**Your assignment**
Please give again every entry exactly as it appears, setting aside the pictures.

**Provided records**
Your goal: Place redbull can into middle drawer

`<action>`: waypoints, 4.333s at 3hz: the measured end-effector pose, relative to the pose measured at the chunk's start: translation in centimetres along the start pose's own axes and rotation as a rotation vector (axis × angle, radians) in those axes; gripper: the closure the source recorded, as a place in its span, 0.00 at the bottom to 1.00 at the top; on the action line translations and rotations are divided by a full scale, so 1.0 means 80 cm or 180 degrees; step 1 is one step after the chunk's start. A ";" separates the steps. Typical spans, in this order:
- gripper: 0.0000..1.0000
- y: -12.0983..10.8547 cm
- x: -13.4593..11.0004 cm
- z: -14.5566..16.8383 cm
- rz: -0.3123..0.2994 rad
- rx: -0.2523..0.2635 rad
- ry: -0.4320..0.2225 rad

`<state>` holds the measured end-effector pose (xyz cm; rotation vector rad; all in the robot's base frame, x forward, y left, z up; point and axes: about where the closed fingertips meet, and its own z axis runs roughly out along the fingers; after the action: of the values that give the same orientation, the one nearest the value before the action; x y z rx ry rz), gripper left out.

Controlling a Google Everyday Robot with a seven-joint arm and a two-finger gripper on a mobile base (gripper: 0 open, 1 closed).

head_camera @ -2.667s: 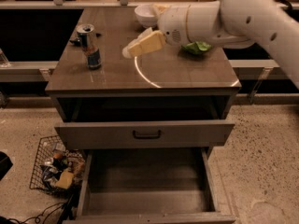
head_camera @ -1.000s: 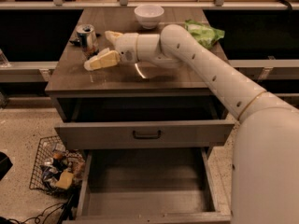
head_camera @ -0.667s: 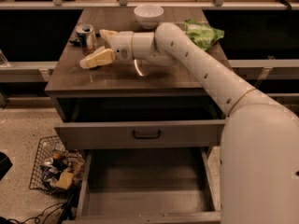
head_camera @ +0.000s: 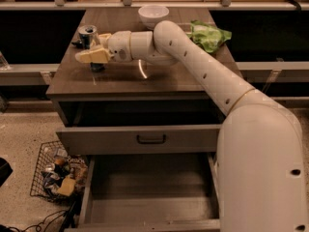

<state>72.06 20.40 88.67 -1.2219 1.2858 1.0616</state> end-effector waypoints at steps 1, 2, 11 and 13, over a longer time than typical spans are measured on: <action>0.62 0.002 0.000 0.004 0.0001 -0.0017 -0.0002; 0.94 0.005 -0.001 0.009 0.0003 -0.0040 -0.0005; 1.00 0.332 -0.005 -0.197 -0.0356 0.0232 0.0391; 1.00 0.359 0.097 -0.287 -0.0163 0.0521 0.0318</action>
Offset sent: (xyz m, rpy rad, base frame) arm -0.0012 0.0030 -0.0002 0.0004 0.0007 0.0048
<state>41.52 -0.37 81.53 -1.1891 1.3822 0.8502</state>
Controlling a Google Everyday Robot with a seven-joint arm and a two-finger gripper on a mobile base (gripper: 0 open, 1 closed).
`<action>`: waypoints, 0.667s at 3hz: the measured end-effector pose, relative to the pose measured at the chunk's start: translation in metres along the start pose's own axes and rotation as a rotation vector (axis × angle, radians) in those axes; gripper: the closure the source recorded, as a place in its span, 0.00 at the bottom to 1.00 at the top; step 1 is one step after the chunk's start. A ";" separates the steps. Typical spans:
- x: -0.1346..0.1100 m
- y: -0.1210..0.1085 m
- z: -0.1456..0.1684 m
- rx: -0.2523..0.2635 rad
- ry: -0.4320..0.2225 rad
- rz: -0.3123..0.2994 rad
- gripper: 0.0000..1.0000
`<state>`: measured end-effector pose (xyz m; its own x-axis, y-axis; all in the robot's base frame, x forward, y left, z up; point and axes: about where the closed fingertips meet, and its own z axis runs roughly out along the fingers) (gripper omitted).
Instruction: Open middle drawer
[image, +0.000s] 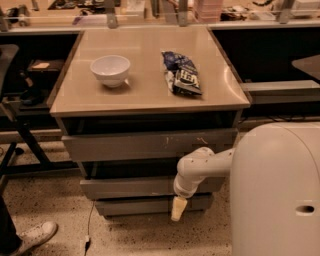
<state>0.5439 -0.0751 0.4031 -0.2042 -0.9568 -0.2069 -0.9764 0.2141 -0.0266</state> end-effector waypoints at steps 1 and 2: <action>0.008 0.025 -0.007 -0.040 -0.008 0.007 0.00; 0.013 0.039 -0.007 -0.062 -0.013 0.018 0.18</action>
Offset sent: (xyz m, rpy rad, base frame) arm -0.0181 -0.0022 0.0035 0.0115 0.0259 0.0013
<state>0.5025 -0.0810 0.4065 -0.2214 -0.9502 -0.2192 -0.9751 0.2184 0.0381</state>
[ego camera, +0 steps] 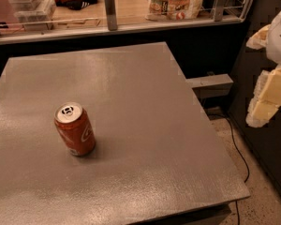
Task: Pick green rice chip bag
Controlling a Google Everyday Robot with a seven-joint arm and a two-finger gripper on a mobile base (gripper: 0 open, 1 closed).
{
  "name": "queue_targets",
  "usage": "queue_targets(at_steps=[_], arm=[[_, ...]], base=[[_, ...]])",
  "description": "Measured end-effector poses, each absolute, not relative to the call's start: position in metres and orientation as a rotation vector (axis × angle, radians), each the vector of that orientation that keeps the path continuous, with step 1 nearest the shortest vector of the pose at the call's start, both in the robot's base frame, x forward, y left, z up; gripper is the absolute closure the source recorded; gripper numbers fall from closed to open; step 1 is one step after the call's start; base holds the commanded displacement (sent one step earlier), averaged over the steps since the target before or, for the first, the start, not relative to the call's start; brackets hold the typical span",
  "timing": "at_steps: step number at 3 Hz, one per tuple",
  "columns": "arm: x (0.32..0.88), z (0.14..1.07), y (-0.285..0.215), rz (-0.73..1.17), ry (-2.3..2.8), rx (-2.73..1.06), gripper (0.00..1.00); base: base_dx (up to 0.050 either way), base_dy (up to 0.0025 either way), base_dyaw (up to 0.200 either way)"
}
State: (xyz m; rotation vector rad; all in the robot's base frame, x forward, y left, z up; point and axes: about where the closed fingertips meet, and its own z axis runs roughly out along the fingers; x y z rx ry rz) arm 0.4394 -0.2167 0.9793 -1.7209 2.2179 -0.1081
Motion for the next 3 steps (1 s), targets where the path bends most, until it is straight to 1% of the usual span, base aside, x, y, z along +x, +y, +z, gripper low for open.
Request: queue_targets(at_steps=[1, 2, 3], arm=[[0.448, 0.984, -0.207, -0.147, 2.151, -1.777, 0.0], [0.456, 0.971, -0.169, -0.18, 2.087, -1.883, 0.0], [0.45, 0.949, -0.132, -0.158, 2.039, -2.006, 0.0]], base=[[0.0, 0.0, 0.0], [0.0, 0.0, 0.0], [0.0, 0.0, 0.0]])
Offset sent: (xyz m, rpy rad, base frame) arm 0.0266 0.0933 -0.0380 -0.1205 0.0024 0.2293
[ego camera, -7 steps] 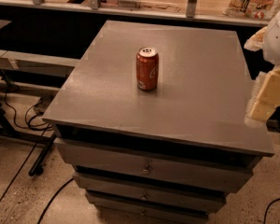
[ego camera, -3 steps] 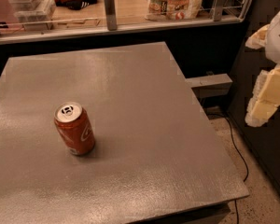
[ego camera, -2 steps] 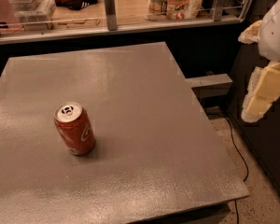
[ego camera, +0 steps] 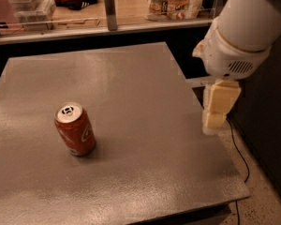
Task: Pick green rice chip bag
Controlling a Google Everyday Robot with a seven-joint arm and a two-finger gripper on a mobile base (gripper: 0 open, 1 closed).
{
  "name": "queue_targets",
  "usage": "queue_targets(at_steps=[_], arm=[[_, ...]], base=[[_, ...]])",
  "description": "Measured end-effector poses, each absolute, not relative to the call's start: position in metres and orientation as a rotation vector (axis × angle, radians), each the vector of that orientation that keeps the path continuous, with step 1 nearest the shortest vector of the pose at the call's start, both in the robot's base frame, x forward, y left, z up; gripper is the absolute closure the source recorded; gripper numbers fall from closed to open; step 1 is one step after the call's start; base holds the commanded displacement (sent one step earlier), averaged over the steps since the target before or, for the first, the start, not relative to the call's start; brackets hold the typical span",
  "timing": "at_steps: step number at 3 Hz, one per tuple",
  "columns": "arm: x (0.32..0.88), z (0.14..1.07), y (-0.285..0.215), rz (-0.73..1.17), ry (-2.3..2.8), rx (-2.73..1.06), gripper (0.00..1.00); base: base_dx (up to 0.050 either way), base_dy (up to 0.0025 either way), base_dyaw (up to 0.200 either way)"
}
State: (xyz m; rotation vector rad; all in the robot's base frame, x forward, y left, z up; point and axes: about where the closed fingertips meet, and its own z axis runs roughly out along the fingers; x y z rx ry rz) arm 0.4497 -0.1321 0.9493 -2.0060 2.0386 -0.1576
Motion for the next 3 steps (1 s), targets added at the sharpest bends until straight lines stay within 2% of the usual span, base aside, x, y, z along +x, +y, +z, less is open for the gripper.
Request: queue_targets(at_steps=[3], arm=[[0.389, 0.946, -0.021, -0.138, 1.785, -2.196, 0.0]], base=[[0.0, 0.0, 0.0]])
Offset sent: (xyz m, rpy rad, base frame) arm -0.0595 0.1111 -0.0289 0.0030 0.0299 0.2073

**Written solution**
Your goal: Place redbull can into middle drawer

`<action>`: waypoints, 4.333s at 3hz: the measured end-effector pose, relative to the pose measured at the chunk's start: translation in centimetres along the start pose's own axes and rotation as a rotation vector (axis × angle, radians) in those axes; gripper: the closure the source recorded, as a place in its span, 0.00 at the bottom to 1.00 at the top; on the action line translations and rotations are divided by a full scale, so 1.0 means 80 cm or 180 degrees; step 1 is one step after the chunk's start. A ";" separates the steps. Typical spans, in this order:
- gripper: 0.0000..1.0000
- y: -12.0983..10.8547 cm
- x: -13.4593..11.0004 cm
- z: -14.5566..16.8383 cm
- rz: -0.3123..0.2994 rad
- rx: -0.2523..0.2635 rad
- ry: -0.4320..0.2225 rad

`<state>` holds the measured end-effector pose (xyz cm; rotation vector rad; all in the robot's base frame, x forward, y left, z up; point and axes: about where the closed fingertips meet, and its own z axis runs roughly out along the fingers; after the action: of the values that give the same orientation, the one nearest the value before the action; x y z rx ry rz), gripper left out.

Controlling a Google Everyday Robot with a seven-joint arm and a two-finger gripper on a mobile base (gripper: 0 open, 1 closed).

head_camera @ -2.667s: 
head_camera @ -1.000s: 
head_camera @ -0.667s: 
head_camera @ +0.000s: 

<state>72.06 20.40 88.67 -1.2219 1.2858 1.0616</state> end-effector waypoints at steps 1, 2, 11 and 13, over a longer time than typical spans are measured on: <action>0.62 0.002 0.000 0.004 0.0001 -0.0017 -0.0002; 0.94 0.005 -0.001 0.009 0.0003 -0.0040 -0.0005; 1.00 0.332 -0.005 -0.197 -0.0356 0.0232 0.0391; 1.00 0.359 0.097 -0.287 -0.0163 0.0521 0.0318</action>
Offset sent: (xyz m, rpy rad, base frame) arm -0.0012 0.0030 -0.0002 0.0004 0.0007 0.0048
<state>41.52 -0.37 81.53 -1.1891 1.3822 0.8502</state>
Controlling a Google Everyday Robot with a seven-joint arm and a two-finger gripper on a mobile base (gripper: 0 open, 1 closed).
`<action>`: waypoints, 0.667s at 3hz: the measured end-effector pose, relative to the pose measured at the chunk's start: translation in metres along the start pose's own axes and rotation as a rotation vector (axis × angle, radians) in those axes; gripper: the closure the source recorded, as a place in its span, 0.00 at the bottom to 1.00 at the top; step 1 is one step after the chunk's start. A ";" separates the steps. Typical spans:
- x: -0.1346..0.1100 m
- y: -0.1210..0.1085 m
- z: -0.1456..0.1684 m
- rx: -0.2523..0.2635 rad
- ry: -0.4320..0.2225 rad
- rz: -0.3123..0.2994 rad
- gripper: 0.0000..1.0000
`<state>`: measured end-effector pose (xyz m; its own x-axis, y-axis; all in the robot's base frame, x forward, y left, z up; point and axes: about where the closed fingertips meet, and its own z axis runs roughly out along the fingers) (gripper omitted).
Instruction: Open middle drawer
[image, +0.000s] 
<state>0.5439 -0.0751 0.4031 -0.2042 -0.9568 -0.2069 -0.9764 0.2141 -0.0266</state> end-effector waypoints at steps 1 and 2: <action>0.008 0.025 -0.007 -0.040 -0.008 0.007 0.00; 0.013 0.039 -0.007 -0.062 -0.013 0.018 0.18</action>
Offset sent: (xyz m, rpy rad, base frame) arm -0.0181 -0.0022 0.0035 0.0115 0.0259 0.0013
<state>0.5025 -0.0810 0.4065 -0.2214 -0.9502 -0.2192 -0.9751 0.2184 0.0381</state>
[ego camera, +0 steps] 
Task: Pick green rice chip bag
Controlling a Google Everyday Robot with a seven-joint arm and a two-finger gripper on a mobile base (gripper: 0 open, 1 closed).
{
  "name": "queue_targets",
  "usage": "queue_targets(at_steps=[_], arm=[[_, ...]], base=[[_, ...]])",
  "description": "Measured end-effector poses, each absolute, not relative to the call's start: position in metres and orientation as a rotation vector (axis × angle, radians), each the vector of that orientation that keeps the path continuous, with step 1 nearest the shortest vector of the pose at the call's start, both in the robot's base frame, x forward, y left, z up; gripper is the absolute closure the source recorded; gripper numbers fall from closed to open; step 1 is one step after the call's start; base holds the commanded displacement (sent one step earlier), averaged over the steps since the target before or, for the first, the start, not relative to the call's start; brackets hold the typical span",
  "timing": "at_steps: step number at 3 Hz, one per tuple",
  "columns": "arm: x (0.32..0.88), z (0.14..1.07), y (-0.285..0.215), rz (-0.73..1.17), ry (-2.3..2.8), rx (-2.73..1.06), gripper (0.00..1.00); base: base_dx (up to 0.050 either way), base_dy (up to 0.0025 either way), base_dyaw (up to 0.200 either way)"
}
State: (xyz m; rotation vector rad; all in the robot's base frame, x forward, y left, z up; point and axes: about where the closed fingertips meet, and its own z axis runs roughly out along the fingers; x y z rx ry rz) arm 0.4394 -0.2167 0.9793 -1.7209 2.2179 -0.1081
Motion for the next 3 steps (1 s), targets where the path bends most, until it is straight to 1% of the usual span, base aside, x, y, z along +x, +y, +z, gripper low for open.
Request: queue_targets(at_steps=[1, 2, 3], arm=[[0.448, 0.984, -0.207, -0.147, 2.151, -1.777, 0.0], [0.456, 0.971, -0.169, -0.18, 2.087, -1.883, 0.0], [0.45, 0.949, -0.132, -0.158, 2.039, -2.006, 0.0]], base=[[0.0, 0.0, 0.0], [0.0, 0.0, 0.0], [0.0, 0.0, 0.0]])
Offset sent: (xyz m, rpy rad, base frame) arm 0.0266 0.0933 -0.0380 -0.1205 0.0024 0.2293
[ego camera, -7 steps] 
[ego camera, -3 steps] 
[ego camera, -2 steps] 
[ego camera, +0 steps] 
Task: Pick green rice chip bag
Controlling a Google Everyday Robot with a seven-joint arm and a two-finger gripper on a mobile base (gripper: 0 open, 1 closed).
{
  "name": "queue_targets",
  "usage": "queue_targets(at_steps=[_], arm=[[_, ...]], base=[[_, ...]])",
  "description": "Measured end-effector poses, each absolute, not relative to the call's start: position in metres and orientation as a rotation vector (axis × angle, radians), each the vector of that orientation that keeps the path continuous, with step 1 nearest the shortest vector of the pose at the call's start, both in the robot's base frame, x forward, y left, z up; gripper is the absolute closure the source recorded; gripper numbers fall from closed to open; step 1 is one step after the call's start; base holds the commanded displacement (sent one step earlier), averaged over the steps since the target before or, for the first, the start, not relative to the call's start; brackets hold the typical span",
  "timing": "at_steps: step number at 3 Hz, one per tuple",
  "columns": "arm: x (0.32..0.88), z (0.14..1.07), y (-0.285..0.215), rz (-0.73..1.17), ry (-2.3..2.8), rx (-2.73..1.06), gripper (0.00..1.00); base: base_dx (up to 0.050 either way), base_dy (up to 0.0025 either way), base_dyaw (up to 0.200 either way)"
}
State: (xyz m; rotation vector rad; all in the robot's base frame, x forward, y left, z up; point and axes: about where the closed fingertips meet, and its own z axis runs roughly out along the fingers; x y z rx ry rz) arm 0.4497 -0.1321 0.9493 -2.0060 2.0386 -0.1576
Motion for the next 3 steps (1 s), targets added at the sharpest bends until straight lines stay within 2% of the usual span, base aside, x, y, z along +x, +y, +z, less is open for the gripper.
Request: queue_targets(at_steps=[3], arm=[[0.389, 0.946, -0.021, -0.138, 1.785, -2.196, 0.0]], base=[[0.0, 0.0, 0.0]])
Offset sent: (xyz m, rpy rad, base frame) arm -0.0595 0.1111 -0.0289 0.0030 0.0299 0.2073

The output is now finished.